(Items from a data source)
· · · · · · ·

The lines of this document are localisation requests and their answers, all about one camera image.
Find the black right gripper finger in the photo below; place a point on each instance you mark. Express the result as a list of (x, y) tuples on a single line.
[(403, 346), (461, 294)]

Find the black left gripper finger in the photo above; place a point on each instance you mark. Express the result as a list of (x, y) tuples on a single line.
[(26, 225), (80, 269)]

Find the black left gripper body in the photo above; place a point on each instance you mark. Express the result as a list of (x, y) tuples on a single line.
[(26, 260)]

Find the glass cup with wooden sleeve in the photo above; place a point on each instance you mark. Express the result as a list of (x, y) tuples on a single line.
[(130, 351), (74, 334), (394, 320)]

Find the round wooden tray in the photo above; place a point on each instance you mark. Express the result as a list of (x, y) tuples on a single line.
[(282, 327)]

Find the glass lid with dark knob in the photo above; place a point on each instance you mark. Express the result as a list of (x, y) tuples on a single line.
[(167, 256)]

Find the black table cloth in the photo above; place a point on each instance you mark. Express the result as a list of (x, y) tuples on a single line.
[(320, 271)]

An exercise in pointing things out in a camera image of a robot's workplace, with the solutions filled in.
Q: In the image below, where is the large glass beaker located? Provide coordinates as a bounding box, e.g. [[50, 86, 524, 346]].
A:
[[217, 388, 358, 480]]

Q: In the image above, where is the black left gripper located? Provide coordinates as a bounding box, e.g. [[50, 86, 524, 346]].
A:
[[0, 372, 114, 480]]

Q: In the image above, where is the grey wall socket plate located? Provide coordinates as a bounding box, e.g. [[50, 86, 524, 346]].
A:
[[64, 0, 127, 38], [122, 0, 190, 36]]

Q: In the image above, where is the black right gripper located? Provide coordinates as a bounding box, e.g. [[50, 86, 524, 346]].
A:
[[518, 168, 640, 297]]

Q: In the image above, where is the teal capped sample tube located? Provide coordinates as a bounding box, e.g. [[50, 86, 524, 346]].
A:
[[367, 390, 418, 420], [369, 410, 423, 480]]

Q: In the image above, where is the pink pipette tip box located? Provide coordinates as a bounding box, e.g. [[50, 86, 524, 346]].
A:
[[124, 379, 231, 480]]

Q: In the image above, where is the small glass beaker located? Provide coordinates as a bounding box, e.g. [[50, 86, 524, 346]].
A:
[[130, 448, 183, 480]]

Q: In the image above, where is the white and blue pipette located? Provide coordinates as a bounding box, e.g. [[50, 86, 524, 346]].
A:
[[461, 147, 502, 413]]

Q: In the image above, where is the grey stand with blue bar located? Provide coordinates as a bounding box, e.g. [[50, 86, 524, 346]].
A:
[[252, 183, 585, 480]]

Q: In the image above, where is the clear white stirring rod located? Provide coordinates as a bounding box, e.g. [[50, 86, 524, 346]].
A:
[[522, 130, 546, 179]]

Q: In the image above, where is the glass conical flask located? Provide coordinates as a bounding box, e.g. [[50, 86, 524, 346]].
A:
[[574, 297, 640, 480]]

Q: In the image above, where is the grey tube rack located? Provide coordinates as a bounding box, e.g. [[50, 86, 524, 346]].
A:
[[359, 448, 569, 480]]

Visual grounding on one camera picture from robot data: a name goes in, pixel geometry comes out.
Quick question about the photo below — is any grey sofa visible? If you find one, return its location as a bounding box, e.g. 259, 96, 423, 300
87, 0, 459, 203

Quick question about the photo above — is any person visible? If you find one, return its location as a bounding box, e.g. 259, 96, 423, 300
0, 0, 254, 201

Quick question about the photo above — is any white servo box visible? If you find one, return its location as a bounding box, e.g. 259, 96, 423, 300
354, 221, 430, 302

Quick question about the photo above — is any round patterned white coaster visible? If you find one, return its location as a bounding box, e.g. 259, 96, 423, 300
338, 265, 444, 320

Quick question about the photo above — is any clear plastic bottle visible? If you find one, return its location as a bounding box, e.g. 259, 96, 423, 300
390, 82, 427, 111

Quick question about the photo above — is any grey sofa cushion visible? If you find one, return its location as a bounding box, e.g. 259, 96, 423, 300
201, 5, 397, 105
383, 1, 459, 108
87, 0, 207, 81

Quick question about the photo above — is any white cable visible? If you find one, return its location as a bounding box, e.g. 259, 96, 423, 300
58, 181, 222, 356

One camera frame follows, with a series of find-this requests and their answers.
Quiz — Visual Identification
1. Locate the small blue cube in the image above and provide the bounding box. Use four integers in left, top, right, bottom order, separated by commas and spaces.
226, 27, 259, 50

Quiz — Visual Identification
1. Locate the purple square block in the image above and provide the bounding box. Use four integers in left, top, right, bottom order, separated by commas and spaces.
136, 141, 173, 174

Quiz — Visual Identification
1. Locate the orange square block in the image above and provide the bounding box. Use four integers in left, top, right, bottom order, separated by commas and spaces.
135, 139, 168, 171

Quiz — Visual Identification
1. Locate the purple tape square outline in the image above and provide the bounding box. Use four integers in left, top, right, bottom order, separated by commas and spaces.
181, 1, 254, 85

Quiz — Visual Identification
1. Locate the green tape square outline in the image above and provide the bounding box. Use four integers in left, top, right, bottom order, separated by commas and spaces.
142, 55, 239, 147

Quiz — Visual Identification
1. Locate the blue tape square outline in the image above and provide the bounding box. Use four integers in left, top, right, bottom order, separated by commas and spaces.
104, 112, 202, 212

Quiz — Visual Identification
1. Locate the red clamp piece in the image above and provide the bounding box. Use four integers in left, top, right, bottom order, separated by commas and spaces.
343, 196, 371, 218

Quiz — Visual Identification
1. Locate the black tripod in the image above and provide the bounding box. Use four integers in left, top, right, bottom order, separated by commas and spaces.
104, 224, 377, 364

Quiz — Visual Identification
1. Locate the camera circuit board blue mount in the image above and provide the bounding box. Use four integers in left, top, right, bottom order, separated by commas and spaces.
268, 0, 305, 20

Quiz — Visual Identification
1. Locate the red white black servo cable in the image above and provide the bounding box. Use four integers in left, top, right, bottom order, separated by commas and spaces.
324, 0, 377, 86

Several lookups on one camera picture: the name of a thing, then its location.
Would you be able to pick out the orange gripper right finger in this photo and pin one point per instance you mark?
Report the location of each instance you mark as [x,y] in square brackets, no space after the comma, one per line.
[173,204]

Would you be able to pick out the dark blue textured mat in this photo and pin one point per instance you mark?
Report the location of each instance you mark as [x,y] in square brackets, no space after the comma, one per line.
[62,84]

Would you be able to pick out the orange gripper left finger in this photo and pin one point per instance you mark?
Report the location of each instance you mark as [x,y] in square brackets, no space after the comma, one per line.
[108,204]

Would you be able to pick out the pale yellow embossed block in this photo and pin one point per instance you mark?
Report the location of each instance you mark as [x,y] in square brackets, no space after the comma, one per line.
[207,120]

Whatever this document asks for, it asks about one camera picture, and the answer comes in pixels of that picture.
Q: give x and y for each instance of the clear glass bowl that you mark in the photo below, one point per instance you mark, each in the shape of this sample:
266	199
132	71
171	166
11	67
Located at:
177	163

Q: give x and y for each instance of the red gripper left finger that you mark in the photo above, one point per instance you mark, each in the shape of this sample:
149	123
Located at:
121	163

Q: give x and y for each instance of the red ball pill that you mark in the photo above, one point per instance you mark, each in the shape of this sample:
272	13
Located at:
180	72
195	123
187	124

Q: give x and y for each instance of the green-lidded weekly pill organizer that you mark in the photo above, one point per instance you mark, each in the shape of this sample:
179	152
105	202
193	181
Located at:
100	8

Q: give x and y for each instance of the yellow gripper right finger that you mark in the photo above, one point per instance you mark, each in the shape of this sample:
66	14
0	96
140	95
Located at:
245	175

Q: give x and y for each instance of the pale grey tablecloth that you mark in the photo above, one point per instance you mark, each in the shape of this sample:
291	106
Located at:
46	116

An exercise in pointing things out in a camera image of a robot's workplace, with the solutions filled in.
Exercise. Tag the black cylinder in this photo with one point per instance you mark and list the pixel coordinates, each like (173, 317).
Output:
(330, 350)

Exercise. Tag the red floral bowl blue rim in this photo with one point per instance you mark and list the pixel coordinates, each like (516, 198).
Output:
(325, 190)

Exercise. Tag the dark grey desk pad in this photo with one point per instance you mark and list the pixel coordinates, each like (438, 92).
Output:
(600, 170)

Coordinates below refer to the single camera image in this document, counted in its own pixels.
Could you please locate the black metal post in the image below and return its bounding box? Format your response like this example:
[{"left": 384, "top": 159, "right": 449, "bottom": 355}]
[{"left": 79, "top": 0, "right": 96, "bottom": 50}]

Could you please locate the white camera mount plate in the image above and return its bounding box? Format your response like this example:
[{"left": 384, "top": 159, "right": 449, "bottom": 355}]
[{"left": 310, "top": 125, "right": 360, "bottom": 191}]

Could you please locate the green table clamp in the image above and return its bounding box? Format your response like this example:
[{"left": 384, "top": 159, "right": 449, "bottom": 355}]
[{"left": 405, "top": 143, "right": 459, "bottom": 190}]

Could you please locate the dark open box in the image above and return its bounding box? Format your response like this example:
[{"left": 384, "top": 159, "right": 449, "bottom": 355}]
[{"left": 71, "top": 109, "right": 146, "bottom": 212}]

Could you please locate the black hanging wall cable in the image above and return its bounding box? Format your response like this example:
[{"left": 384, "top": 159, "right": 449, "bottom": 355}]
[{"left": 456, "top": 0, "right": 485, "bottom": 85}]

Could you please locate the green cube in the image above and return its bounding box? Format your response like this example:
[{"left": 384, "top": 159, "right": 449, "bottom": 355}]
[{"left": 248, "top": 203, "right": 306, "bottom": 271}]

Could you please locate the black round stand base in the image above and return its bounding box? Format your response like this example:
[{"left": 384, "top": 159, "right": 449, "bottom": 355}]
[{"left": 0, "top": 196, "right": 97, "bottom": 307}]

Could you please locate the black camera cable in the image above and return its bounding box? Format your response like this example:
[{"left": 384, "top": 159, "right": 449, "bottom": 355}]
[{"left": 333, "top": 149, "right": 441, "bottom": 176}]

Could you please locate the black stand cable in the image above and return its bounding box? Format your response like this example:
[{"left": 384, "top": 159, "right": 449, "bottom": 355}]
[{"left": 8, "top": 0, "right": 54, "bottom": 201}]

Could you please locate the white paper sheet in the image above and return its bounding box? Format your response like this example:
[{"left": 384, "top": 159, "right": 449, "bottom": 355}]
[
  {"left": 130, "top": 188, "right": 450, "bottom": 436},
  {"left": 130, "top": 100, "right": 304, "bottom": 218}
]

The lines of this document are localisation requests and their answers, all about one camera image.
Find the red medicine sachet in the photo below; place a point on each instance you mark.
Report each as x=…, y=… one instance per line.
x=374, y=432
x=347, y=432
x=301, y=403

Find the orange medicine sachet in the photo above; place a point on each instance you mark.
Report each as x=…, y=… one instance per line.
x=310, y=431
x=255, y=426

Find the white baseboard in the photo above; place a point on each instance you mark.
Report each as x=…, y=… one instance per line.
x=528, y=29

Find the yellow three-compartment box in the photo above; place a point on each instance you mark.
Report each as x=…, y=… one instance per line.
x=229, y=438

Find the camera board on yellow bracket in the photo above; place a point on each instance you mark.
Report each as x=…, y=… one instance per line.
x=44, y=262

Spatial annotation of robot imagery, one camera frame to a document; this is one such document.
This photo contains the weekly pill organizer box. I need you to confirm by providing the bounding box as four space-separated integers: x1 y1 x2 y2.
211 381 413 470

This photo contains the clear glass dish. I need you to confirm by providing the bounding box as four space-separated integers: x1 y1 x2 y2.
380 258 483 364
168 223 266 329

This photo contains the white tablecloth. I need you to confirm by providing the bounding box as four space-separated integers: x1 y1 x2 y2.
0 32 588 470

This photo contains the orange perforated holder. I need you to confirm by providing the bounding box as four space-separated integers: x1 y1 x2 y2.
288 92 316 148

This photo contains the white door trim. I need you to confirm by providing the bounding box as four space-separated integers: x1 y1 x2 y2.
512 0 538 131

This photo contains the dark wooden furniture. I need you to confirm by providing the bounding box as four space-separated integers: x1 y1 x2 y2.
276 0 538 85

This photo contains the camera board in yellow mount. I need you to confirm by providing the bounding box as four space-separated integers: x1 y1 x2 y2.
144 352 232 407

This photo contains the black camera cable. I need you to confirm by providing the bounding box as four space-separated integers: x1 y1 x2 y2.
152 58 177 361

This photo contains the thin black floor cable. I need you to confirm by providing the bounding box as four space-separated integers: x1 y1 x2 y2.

· · · · · · ·

### About this exercise
Among the records, find the lines that contain "medicine" and copy each of them.

### Written answer
Find the red medicine sachet in the photo below; place a point on each instance you mark.
Find the orange medicine sachet in the photo above; place a point on each instance you mark.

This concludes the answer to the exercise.